Dengan ringkas Santiana menceritakan dirinya.
Termasuk bahwa dirinya bukan pensiunan pegawai bank.
Dia membuka diri sejujur-jujurnya, meski tentu tidak semua bisa diterangkan kepada Sisca—yang kini Murni—dalam sesaat.
Bahwa dirinya bernama San Santiana; pernah kerja di koran dan menulis berita dengan kode SS; oleh kalangan luas dipanggil Es-es; punya galeri bernama Lucy in the Sky; nama aslinya bisa dicari di mesin pencari Google sebagai penulis sejumlah buku; dan lain-lain.
… dan kematian makin akrab, seakan kawan berkelakar.
Santiana teringat puisi Subagio Sastrowardoyo.
Betapa kacaunya hidupku selama ini, ia mengakui.
“Kamu akan kembali sehat.
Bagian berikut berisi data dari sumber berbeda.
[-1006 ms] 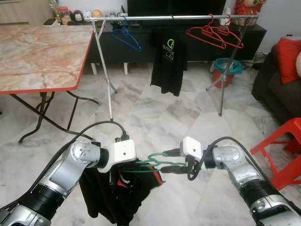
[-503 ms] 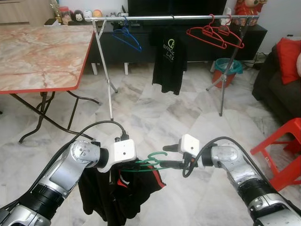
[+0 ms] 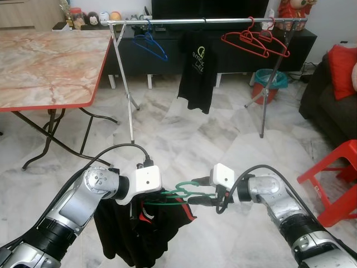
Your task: Hang hanger
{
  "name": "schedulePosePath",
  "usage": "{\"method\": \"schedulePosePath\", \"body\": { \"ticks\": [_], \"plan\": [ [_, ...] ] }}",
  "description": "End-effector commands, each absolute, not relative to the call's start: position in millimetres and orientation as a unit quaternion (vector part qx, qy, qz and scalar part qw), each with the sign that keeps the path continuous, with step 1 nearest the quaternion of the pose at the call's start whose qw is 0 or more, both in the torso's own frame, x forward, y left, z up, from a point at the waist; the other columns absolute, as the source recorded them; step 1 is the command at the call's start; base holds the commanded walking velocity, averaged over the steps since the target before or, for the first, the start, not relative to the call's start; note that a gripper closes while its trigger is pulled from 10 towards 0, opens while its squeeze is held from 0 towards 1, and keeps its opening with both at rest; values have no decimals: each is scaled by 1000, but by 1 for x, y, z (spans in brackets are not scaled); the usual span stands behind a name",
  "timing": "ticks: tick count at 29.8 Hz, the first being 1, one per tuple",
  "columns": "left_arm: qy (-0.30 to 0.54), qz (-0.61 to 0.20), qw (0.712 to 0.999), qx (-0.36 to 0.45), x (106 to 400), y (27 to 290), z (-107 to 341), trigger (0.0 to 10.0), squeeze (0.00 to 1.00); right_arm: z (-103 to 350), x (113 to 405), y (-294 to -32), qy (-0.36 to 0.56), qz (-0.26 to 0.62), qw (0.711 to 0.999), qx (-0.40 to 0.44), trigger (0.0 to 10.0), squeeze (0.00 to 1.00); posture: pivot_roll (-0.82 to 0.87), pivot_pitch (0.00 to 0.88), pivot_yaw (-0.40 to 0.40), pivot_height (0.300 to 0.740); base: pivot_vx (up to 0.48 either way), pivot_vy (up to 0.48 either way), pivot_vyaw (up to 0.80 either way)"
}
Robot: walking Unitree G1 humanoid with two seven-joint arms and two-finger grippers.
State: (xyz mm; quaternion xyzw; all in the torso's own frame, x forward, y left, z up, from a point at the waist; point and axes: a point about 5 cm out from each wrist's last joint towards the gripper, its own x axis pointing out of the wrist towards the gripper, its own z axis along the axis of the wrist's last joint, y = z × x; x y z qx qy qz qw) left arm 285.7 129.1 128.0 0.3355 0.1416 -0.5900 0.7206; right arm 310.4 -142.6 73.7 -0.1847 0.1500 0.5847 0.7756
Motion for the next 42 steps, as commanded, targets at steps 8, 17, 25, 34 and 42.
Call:
{"method": "schedulePosePath", "body": {
  "ticks": [8, 17, 25, 34, 42],
  "plan": [
    [134, -594, 718, 336, 285, 126, 132, 0, 0, 71, 309, -140, 152, 587, 773, -185, 0, 0, 55, 0, 8, 740, 0, 0, 0],
    [136, -596, 717, 335, 284, 126, 132, 0, 0, 67, 307, -139, 157, 589, 772, -180, 0, 0, 58, 0, 8, 740, 0, 0, 0],
    [137, -597, 716, 334, 284, 126, 132, 0, 0, 67, 307, -138, 156, 591, 772, -177, 0, 0, 60, 0, 8, 740, 0, 0, 0],
    [139, -599, 716, 331, 283, 125, 131, 0, 0, 66, 306, -137, 156, 594, 771, -171, 0, 0, 58, 0, 10, 740, 0, 0, 0],
    [137, -599, 717, 329, 283, 125, 133, 0, 0, 66, 306, -135, 153, 595, 772, -166, 0, 0, 60, 0, 12, 740, 0, 0, 0]
  ]
}}
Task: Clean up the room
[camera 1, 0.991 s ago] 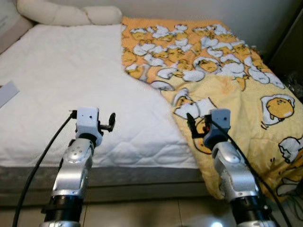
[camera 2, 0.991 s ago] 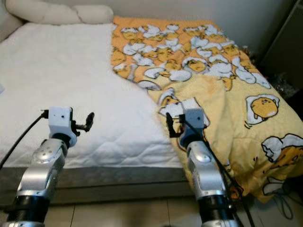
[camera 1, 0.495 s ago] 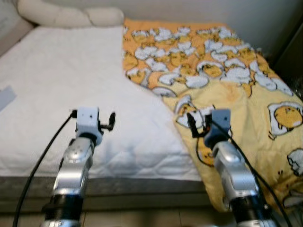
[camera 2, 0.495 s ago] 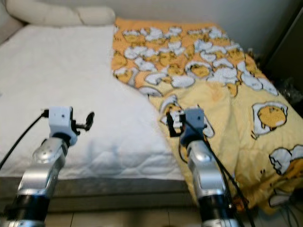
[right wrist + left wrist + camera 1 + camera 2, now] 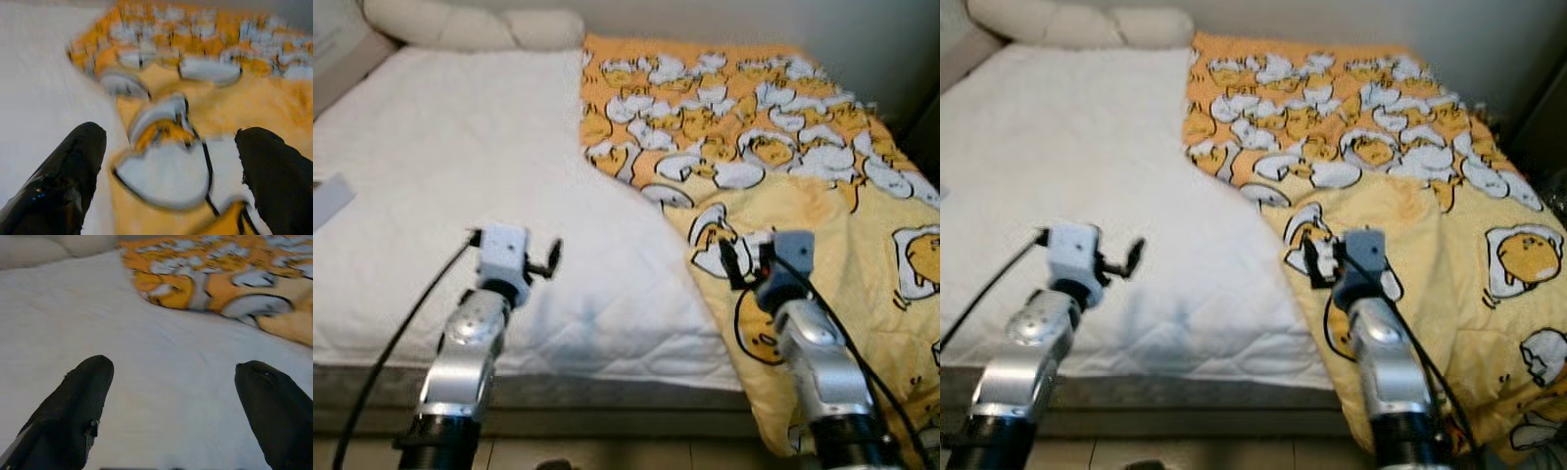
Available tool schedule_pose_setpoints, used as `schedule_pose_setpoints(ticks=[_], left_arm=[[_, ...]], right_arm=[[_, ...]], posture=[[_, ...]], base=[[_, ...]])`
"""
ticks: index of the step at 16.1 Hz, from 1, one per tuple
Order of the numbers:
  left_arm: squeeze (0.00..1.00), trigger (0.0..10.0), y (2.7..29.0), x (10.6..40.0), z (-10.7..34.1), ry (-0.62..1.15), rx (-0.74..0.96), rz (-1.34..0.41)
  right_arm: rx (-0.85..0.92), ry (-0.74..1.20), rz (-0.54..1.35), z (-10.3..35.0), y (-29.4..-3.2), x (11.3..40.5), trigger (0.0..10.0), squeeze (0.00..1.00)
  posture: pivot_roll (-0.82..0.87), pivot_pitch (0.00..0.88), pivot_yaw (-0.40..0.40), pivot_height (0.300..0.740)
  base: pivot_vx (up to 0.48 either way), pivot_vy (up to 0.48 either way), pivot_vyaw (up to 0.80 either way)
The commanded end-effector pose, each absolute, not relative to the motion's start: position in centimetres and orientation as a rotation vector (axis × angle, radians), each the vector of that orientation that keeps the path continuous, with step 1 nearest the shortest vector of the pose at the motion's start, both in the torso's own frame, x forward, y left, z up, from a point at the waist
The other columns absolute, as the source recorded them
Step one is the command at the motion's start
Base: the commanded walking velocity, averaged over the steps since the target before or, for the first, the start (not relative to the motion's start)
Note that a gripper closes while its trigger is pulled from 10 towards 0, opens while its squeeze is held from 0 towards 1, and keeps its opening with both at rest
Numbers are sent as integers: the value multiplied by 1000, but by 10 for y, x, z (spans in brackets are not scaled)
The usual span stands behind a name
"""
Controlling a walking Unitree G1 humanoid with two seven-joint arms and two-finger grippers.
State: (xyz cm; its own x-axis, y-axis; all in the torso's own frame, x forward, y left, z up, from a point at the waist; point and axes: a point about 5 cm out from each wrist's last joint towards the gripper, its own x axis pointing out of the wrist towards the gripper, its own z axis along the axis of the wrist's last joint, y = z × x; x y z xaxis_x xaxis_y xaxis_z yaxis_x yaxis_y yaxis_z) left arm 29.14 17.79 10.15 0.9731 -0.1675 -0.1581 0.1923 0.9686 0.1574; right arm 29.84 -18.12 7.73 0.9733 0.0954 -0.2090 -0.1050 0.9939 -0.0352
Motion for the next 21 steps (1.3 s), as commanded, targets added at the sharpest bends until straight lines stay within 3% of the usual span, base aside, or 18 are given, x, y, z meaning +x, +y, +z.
schedule_pose_setpoints(ticks=[1,3,4,5,6,9,18,19,20,21], left_arm=[[992,10000,178,293,105,127,186,-210],[992,10000,177,297,112,115,214,-278],[976,10000,175,299,119,129,225,-375],[973,10000,174,298,120,140,227,-421],[961,10000,173,296,121,159,246,-478],[949,10000,180,282,119,242,340,-617],[918,10000,200,227,157,336,383,-748],[918,10000,201,222,159,340,382,-740],[922,10000,201,216,161,350,373,-743],[925,10000,201,214,162,354,372,-745]], right_arm=[[-68,223,114,79,-181,304,10000,1000],[-132,298,126,73,-184,319,10000,1000],[-168,347,147,70,-183,331,10000,957],[-177,359,161,70,-182,334,10000,827],[-197,377,194,68,-179,338,10000,0],[-228,435,244,64,-173,348,10000,0],[-459,578,197,41,-177,341,10000,0],[-468,577,178,40,-180,340,9098,0],[-508,577,156,40,-184,340,3843,0],[-518,575,149,41,-186,340,0,0]], posture=[[-3,0,-21,740],[10,0,-24,740],[25,0,-33,740],[32,0,-34,740],[39,0,-35,740],[81,5,-31,740],[276,232,-14,740],[289,246,-13,740],[292,257,-11,740],[293,262,-11,740]], base=[[0,0,0],[0,0,0],[0,0,0],[0,0,0],[0,0,0],[0,0,0],[0,0,0],[0,0,0],[0,0,0],[0,0,0]])
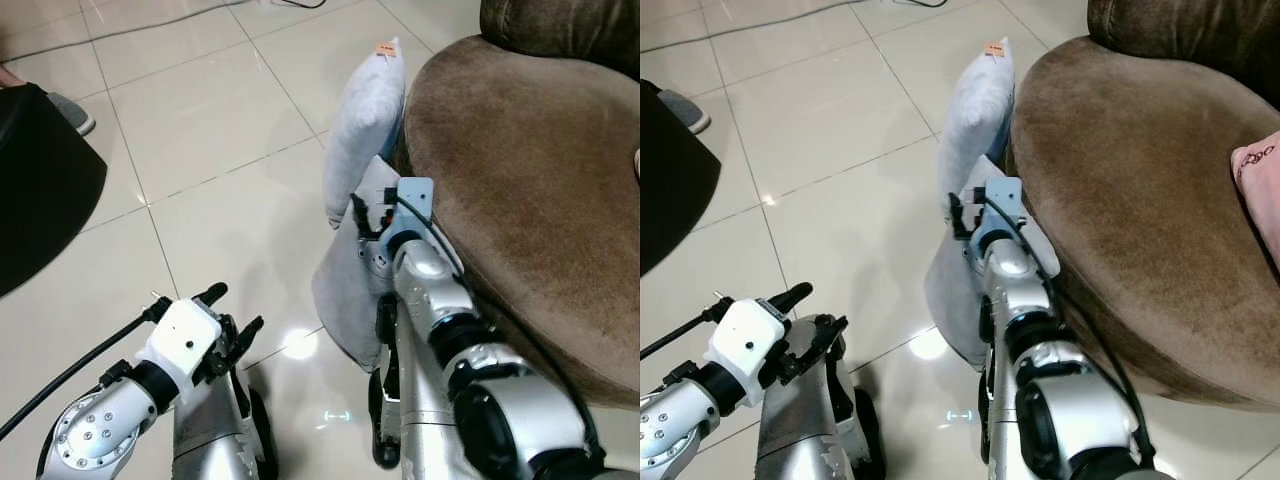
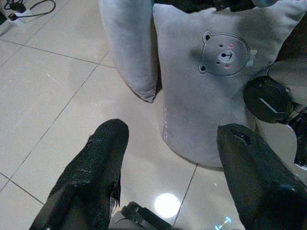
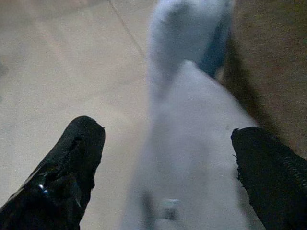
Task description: Move the pillow to the sofa from floor
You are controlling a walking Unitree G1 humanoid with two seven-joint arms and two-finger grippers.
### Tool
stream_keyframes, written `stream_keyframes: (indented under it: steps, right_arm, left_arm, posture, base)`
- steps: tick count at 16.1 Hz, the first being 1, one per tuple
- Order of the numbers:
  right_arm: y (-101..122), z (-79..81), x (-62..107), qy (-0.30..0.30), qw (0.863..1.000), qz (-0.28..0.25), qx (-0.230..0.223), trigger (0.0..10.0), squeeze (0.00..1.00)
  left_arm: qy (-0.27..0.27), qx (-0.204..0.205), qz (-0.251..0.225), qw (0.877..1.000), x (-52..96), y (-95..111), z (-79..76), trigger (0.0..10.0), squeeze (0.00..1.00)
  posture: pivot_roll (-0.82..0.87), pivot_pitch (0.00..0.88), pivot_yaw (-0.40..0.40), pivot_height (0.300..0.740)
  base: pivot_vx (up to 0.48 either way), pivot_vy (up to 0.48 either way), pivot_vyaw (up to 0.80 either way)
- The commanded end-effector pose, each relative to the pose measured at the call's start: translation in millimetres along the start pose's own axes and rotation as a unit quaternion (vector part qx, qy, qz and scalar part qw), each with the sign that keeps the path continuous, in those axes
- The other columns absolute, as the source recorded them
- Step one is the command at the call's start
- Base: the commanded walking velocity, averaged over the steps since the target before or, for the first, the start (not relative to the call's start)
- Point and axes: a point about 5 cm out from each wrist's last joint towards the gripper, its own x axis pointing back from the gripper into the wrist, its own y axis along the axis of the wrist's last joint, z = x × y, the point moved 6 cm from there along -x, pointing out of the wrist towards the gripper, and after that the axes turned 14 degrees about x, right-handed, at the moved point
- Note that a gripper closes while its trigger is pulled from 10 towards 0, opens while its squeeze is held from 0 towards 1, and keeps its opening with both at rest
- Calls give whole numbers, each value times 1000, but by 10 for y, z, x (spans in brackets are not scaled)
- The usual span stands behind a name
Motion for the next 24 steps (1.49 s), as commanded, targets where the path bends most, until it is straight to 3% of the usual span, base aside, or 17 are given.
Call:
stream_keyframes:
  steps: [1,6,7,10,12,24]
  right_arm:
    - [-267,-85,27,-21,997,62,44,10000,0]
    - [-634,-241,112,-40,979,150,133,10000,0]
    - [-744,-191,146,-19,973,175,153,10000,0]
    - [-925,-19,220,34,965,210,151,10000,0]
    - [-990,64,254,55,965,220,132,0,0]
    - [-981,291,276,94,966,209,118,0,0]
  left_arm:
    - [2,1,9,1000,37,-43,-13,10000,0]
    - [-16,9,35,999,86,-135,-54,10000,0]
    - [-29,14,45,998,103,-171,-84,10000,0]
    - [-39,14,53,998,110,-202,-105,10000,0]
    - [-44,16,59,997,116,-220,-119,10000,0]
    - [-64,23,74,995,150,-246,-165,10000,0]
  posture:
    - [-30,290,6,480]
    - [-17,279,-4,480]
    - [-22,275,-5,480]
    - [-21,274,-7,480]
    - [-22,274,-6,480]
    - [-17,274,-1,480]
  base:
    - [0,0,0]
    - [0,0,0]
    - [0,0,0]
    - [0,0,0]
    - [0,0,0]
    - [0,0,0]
Percayalah padaku,” kata Santiana.
“Iya, mas,” jawab Murni.
“Yang diperlukan adalah daya hidup,” kali ini ia berucap sebagai San Santiana, bukan Bambang.
“Apa itu daya hidup, mas?”
“Kebalikan dari daya mati. Percayalah pada kekuatan doa, cinta, dan persahabatan.”
“Baik, mas. Saya merasa agak kuat kini.”
Telepon ditutup. Percakapan berhenti.
Santiana percaya Murni akan baik kembali.***
6/7/2021
Selalu saya tunggu cerpen2 Ma Bre yg padat tapi kaya imajinasi.
Terimakasih sudi membaca. Seperti panggung, dia hidup karena ada penontonnya, begitu pula cerita, berkembang karena ada pembacanya.
“Kamu akan kembali sehat. Percayalah padaku” ini kalimat yang dibutuhkan saat ini.